___ SOURCE MATERIAL

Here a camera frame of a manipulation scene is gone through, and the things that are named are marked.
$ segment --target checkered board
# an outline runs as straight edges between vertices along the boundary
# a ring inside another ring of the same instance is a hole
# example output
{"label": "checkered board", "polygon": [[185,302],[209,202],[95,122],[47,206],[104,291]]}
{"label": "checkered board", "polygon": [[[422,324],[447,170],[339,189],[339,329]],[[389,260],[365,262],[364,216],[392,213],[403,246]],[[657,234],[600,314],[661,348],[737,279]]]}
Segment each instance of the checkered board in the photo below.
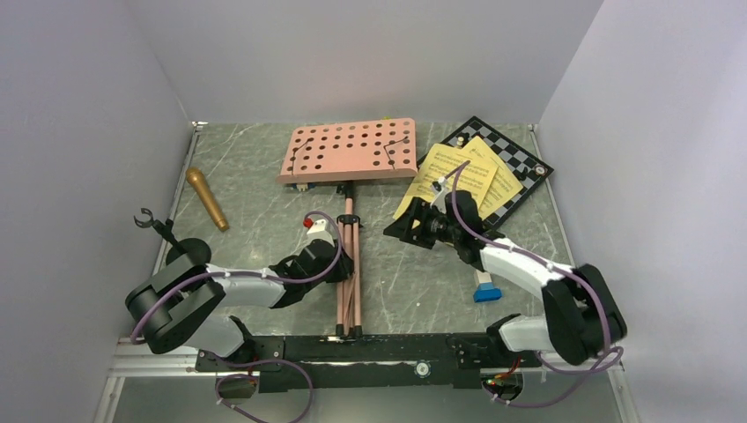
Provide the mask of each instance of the checkered board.
{"label": "checkered board", "polygon": [[[476,116],[472,116],[464,125],[441,141],[441,144],[456,147],[457,138],[463,137],[466,145],[474,136],[480,136],[493,152],[506,162],[508,168],[524,186],[514,198],[484,220],[487,227],[497,228],[550,176],[553,169]],[[418,160],[418,166],[423,160],[425,157]]]}

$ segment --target gray wall
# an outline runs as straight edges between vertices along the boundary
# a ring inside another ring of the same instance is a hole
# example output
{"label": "gray wall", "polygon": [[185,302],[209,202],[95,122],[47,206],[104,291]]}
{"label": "gray wall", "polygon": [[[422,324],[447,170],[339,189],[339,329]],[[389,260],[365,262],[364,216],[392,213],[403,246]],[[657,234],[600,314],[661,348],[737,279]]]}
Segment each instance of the gray wall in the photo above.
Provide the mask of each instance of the gray wall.
{"label": "gray wall", "polygon": [[607,0],[542,121],[643,421],[744,421],[747,3]]}
{"label": "gray wall", "polygon": [[191,125],[119,1],[3,1],[0,420],[91,421]]}
{"label": "gray wall", "polygon": [[601,3],[129,0],[208,122],[538,122]]}

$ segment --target marble table top
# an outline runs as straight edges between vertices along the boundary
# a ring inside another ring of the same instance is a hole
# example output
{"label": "marble table top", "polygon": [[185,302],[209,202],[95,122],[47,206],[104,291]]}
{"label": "marble table top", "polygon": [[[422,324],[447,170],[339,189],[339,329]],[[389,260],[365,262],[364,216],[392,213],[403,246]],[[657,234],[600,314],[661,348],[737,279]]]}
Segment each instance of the marble table top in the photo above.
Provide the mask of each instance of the marble table top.
{"label": "marble table top", "polygon": [[[418,157],[460,123],[417,122]],[[210,244],[211,262],[234,269],[261,269],[296,251],[311,210],[335,217],[344,199],[332,186],[307,192],[275,183],[293,130],[284,123],[207,124],[198,138],[191,166],[200,168],[230,224],[219,232],[188,184],[174,218],[178,239],[197,237]],[[493,125],[530,152],[536,152],[526,125]],[[360,232],[361,292],[365,333],[438,333],[484,331],[505,315],[538,315],[541,304],[506,280],[498,301],[475,303],[473,269],[450,247],[422,249],[384,236],[410,180],[356,183]],[[551,193],[546,185],[500,227],[517,244],[559,263],[569,263]],[[287,308],[221,308],[238,316],[256,335],[334,334],[337,297],[333,285],[322,284],[303,301]]]}

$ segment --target yellow paper
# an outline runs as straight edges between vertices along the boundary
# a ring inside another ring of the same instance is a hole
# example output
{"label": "yellow paper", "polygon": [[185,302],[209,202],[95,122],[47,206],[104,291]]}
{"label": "yellow paper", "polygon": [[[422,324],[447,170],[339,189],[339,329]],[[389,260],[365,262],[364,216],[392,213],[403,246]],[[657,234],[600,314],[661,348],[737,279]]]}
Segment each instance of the yellow paper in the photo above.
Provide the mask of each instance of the yellow paper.
{"label": "yellow paper", "polygon": [[498,168],[483,202],[478,202],[480,218],[485,219],[521,191],[521,182],[481,137],[473,137],[462,149],[469,155],[492,161]]}
{"label": "yellow paper", "polygon": [[[413,197],[420,197],[428,202],[433,201],[435,197],[431,190],[433,181],[438,181],[441,176],[445,176],[467,160],[470,160],[470,164],[462,171],[457,188],[469,191],[476,204],[481,204],[498,167],[490,160],[480,159],[464,150],[436,144],[431,147],[431,151],[425,156],[418,174],[404,194],[402,202],[395,211],[395,219],[402,216],[402,213],[407,210]],[[453,182],[454,178],[449,178],[447,182],[449,189],[451,189]]]}

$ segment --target purple cable
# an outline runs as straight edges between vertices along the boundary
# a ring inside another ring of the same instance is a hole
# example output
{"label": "purple cable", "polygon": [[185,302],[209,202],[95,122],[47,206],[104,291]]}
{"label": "purple cable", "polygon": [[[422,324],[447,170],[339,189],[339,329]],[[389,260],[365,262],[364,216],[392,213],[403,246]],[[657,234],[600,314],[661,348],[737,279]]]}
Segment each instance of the purple cable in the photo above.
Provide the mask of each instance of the purple cable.
{"label": "purple cable", "polygon": [[[288,279],[288,278],[280,278],[278,276],[271,276],[266,275],[266,279],[268,280],[274,280],[276,282],[285,282],[287,284],[307,284],[309,282],[315,282],[321,278],[324,278],[327,273],[330,273],[332,269],[335,267],[337,262],[340,260],[340,256],[343,254],[343,243],[342,243],[342,235],[340,234],[340,229],[337,227],[337,224],[335,223],[335,220],[333,220],[327,213],[323,211],[310,211],[306,213],[306,216],[304,216],[304,219],[308,218],[309,216],[319,215],[325,218],[332,227],[335,228],[335,235],[337,236],[337,252],[335,253],[335,258],[332,260],[332,263],[327,266],[327,269],[324,269],[322,273],[319,273],[316,276],[312,276],[311,278],[305,278],[305,279]],[[258,271],[231,271],[231,275],[233,276],[256,276],[258,278],[261,278],[263,275],[262,273]],[[158,301],[156,301],[155,304],[153,304],[153,307],[151,307],[143,317],[140,318],[140,321],[137,322],[135,325],[135,329],[132,331],[131,334],[129,334],[129,341],[132,342],[134,345],[141,345],[145,343],[144,339],[137,339],[142,333],[143,328],[145,327],[145,324],[148,323],[149,320],[151,320],[151,317],[153,317],[153,314],[155,314],[156,310],[158,310],[161,306],[164,305],[166,301],[168,301],[171,297],[175,296],[180,290],[184,289],[186,286],[190,286],[194,284],[195,282],[199,282],[206,278],[212,278],[212,277],[224,277],[226,274],[222,271],[213,271],[213,272],[205,272],[200,273],[199,275],[195,275],[191,278],[187,278],[184,281],[182,281],[177,286],[171,288],[164,296],[159,298]]]}
{"label": "purple cable", "polygon": [[[297,423],[297,422],[301,421],[304,417],[306,417],[306,415],[308,414],[308,411],[311,410],[311,404],[314,402],[314,385],[311,383],[311,376],[309,376],[308,373],[306,372],[306,370],[304,370],[303,367],[299,366],[298,364],[293,363],[293,362],[288,361],[288,360],[281,360],[281,359],[258,360],[258,361],[252,361],[251,363],[233,364],[233,363],[229,363],[229,362],[223,360],[222,358],[220,358],[218,356],[216,356],[216,357],[218,358],[219,361],[222,361],[224,364],[229,365],[231,367],[253,367],[253,366],[260,366],[262,364],[282,364],[282,365],[285,365],[285,366],[290,366],[290,367],[295,368],[296,370],[299,371],[299,373],[301,373],[301,375],[304,376],[304,378],[306,379],[306,382],[308,384],[308,401],[306,402],[306,407],[303,409],[303,411],[301,412],[301,414],[299,414],[299,417],[291,420],[288,423]],[[256,378],[254,376],[252,376],[252,375],[244,375],[244,374],[228,375],[228,376],[224,376],[224,377],[220,378],[218,380],[218,382],[215,384],[215,396],[218,399],[218,402],[220,404],[223,404],[226,407],[230,408],[231,410],[234,410],[235,412],[239,413],[240,415],[246,417],[247,419],[251,419],[251,420],[255,421],[256,423],[268,423],[265,420],[259,419],[259,418],[255,417],[254,415],[249,414],[244,409],[242,409],[240,407],[237,407],[234,404],[229,403],[223,397],[220,396],[220,385],[223,382],[225,382],[225,381],[227,381],[229,379],[247,379],[247,380],[250,380],[250,381],[256,380]]]}
{"label": "purple cable", "polygon": [[[457,169],[453,170],[452,172],[449,172],[449,174],[448,174],[448,176],[450,176],[451,174],[454,175],[454,184],[452,185],[452,190],[451,190],[451,206],[452,206],[452,210],[454,211],[454,216],[456,217],[456,220],[459,222],[459,224],[462,226],[462,228],[464,228],[464,230],[467,231],[468,234],[474,236],[476,239],[484,242],[487,245],[492,245],[493,247],[498,248],[498,249],[510,250],[510,247],[507,246],[506,244],[501,244],[499,242],[496,242],[496,241],[493,241],[493,240],[489,240],[489,239],[485,238],[484,236],[482,236],[481,234],[478,234],[475,231],[473,231],[469,226],[467,226],[467,224],[464,222],[464,219],[462,219],[462,216],[459,214],[459,209],[456,207],[456,185],[457,185],[457,183],[459,181],[459,177],[462,175],[462,171],[464,170],[464,168],[466,168],[469,165],[469,163],[470,163],[469,160],[465,161]],[[547,260],[543,259],[542,257],[538,256],[537,254],[534,254],[531,251],[528,251],[526,249],[514,247],[513,252],[516,252],[516,253],[519,253],[519,254],[521,254],[523,256],[526,256],[526,257],[528,257],[528,258],[536,261],[537,263],[540,263],[542,266],[547,266],[548,263],[549,263]],[[596,293],[594,292],[594,289],[587,283],[587,281],[583,280],[583,278],[580,278],[580,277],[576,276],[575,274],[573,274],[570,271],[565,271],[565,270],[560,269],[558,267],[553,267],[552,270],[556,271],[557,273],[560,273],[561,275],[563,275],[563,276],[565,276],[567,278],[570,278],[572,281],[576,282],[577,284],[579,284],[579,286],[581,286],[582,288],[584,288],[584,290],[586,290],[586,292],[588,293],[589,297],[591,298],[591,301],[594,303],[594,307],[596,308],[596,312],[599,314],[599,321],[600,321],[600,324],[602,325],[603,353],[599,357],[599,359],[594,363],[594,365],[592,367],[590,367],[589,369],[586,369],[586,370],[563,370],[563,369],[559,369],[557,367],[554,367],[553,365],[551,365],[547,361],[545,361],[538,354],[537,358],[540,360],[540,362],[542,362],[542,364],[544,366],[546,366],[550,370],[552,370],[554,372],[557,372],[557,373],[559,373],[561,375],[580,375],[581,377],[579,377],[578,380],[576,382],[574,382],[573,385],[571,385],[571,387],[566,392],[562,393],[561,395],[559,395],[555,399],[552,399],[550,401],[546,401],[544,403],[539,403],[539,404],[511,404],[512,406],[515,406],[515,407],[519,407],[519,408],[542,408],[542,407],[547,407],[547,406],[556,404],[556,403],[558,403],[558,402],[566,399],[574,391],[576,391],[581,386],[581,384],[584,383],[584,381],[586,381],[586,379],[590,375],[592,375],[594,373],[602,372],[604,370],[607,370],[608,368],[610,368],[610,367],[614,366],[615,364],[617,364],[620,361],[620,359],[622,358],[622,355],[623,355],[623,347],[622,346],[615,346],[615,347],[611,346],[612,341],[611,341],[611,336],[610,336],[610,323],[607,320],[607,315],[604,314],[604,312],[603,312],[602,301],[599,299],[599,296],[596,295]],[[612,353],[617,353],[617,355],[615,356],[615,358],[610,363],[607,363],[607,364],[605,364],[605,365],[603,365],[603,366],[600,367],[600,365],[602,364],[602,361],[604,361],[604,359],[606,359]],[[486,392],[490,393],[490,391],[485,386],[483,386],[483,389]],[[510,404],[509,402],[504,401],[504,400],[502,400],[500,398],[495,398],[495,399],[497,401],[502,402],[503,404]]]}

______

• [WHAT YOU NEED TO DO]
Please return the lines above that run from the line containing "Provide the mask of each instance of the gray" to the line containing "Segment each instance of the marble", inclusive, exactly and with no other lines.

• [TASK OUTPUT]
Provide the mask of each instance of the gray wall.
{"label": "gray wall", "polygon": [[607,0],[542,121],[643,421],[744,421],[747,3]]}
{"label": "gray wall", "polygon": [[191,125],[119,1],[3,1],[0,420],[91,421]]}
{"label": "gray wall", "polygon": [[601,3],[129,0],[208,122],[538,122]]}

$ segment --target marble table top
# an outline runs as straight edges between vertices along the boundary
# a ring inside another ring of the same instance is a hole
# example output
{"label": "marble table top", "polygon": [[185,302],[209,202],[95,122],[47,206],[104,291]]}
{"label": "marble table top", "polygon": [[[422,324],[447,170],[339,189],[339,329]],[[389,260],[365,262],[364,216],[392,213],[403,246]],[[657,234],[600,314],[661,348],[737,279]]]}
Segment each instance of the marble table top in the photo above.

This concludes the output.